Se il minore è ammonito 1000 euro multa a genitori
Nei confronti di chi «era tenuto alla sorveglianza del minore o all’assolvimento degli obblighi educativi è applicata la sanzione amministrativa pecuniaria da 200 euro a 1.000 euro, salvo che non provi di non aver potuto impedire il fatto».

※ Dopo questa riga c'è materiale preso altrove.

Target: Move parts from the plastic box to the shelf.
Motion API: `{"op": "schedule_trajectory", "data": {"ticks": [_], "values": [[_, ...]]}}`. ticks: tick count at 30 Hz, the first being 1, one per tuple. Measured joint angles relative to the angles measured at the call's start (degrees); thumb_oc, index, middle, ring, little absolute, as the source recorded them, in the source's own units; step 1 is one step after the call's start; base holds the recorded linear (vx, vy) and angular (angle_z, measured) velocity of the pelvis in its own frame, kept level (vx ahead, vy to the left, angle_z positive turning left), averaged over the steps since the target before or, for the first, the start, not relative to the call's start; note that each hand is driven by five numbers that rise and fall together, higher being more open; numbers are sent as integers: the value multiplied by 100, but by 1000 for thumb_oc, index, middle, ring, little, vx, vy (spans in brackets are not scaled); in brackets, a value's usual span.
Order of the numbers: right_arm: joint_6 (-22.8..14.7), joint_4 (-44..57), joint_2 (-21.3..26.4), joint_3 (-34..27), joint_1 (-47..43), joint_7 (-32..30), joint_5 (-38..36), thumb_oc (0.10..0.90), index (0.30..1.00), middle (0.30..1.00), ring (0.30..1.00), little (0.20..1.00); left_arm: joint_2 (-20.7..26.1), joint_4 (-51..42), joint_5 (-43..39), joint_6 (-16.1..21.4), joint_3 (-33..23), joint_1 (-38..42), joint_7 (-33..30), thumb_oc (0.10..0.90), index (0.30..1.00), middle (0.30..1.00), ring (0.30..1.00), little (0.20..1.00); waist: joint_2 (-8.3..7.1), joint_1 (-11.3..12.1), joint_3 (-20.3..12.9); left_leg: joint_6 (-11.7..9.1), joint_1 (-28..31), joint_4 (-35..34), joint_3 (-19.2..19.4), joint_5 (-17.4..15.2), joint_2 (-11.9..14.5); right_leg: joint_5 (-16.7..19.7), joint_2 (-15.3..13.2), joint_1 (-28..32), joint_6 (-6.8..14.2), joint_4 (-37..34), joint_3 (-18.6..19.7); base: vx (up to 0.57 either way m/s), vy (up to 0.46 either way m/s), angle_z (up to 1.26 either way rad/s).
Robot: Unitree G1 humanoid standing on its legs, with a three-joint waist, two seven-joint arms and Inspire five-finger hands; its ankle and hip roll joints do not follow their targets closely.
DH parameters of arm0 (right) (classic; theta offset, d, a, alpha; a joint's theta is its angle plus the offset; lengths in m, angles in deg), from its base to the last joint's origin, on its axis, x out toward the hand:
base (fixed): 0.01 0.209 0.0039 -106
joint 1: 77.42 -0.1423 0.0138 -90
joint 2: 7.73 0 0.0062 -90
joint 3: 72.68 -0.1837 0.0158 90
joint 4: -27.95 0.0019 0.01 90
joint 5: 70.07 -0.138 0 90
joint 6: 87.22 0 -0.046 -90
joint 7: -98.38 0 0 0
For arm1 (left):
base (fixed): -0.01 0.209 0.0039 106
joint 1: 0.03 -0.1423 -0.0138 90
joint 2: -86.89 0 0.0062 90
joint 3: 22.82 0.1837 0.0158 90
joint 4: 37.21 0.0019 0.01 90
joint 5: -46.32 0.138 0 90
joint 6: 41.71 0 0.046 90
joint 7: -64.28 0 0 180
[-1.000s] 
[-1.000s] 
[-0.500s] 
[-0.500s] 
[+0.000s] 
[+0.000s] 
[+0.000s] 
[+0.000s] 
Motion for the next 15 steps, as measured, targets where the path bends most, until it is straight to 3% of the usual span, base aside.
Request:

Fino a 2 anni di carcere ai genitori se il figlio non frequenta la scuola obbligo
Stretta sul rispetto dell’obbligo scolastico, con una pena fino a 2 anni di carcere per i genitori e la perdita del diritto all’assegno di inclusione in caso di inadempienza. «Chiunque, rivestito di autorità o incaricato della vigilanza sopra un minore, omette, senza giusto motivo, di impartirgli o di fargli impartire l'istruzione obbligatoria è punito con la reclusione fino a due anni», si legge nella bozza, che stabilisce anche che «non ha diritto all'Assegno di inclusione il nucleo familiare per i cui componenti minorenni non sia documentata la regolare frequenza della scuola dell'obbligo». Dagli istituti penali minorili possono essere allontanati i detenuti che abbiano compiuto i 21 anni se questi creano problemi all’ordine e alla sicurezza delle strutture.
Daspo urbano: le regole
Il daspo urbano è previsto dall’articolo 2: «qualora le persone indicate nell'articolo 1 siano pericolose per la sicurezza pubblica e si trovino in un comune diverso dai luoghi di residenza o di dimora abituale, il questore, con provvedimento motivato, può ordinare loro di lasciare il territorio del medesimo comune entro un termine non superiore a quarantotto ore, inibendo di farvi ritorno, senza preventiva autorizzazione, per un periodo non inferiore a sei mesi e non superiore a quattro anni. Il provvedimento è efficace nella sola parte in cui dispone il divieto di ritorno nel comune, nel caso in cui, al momento della notifica, l'interessato abbia già lasciato il territorio del comune dal quale il questore ha disposto l'allontanamento».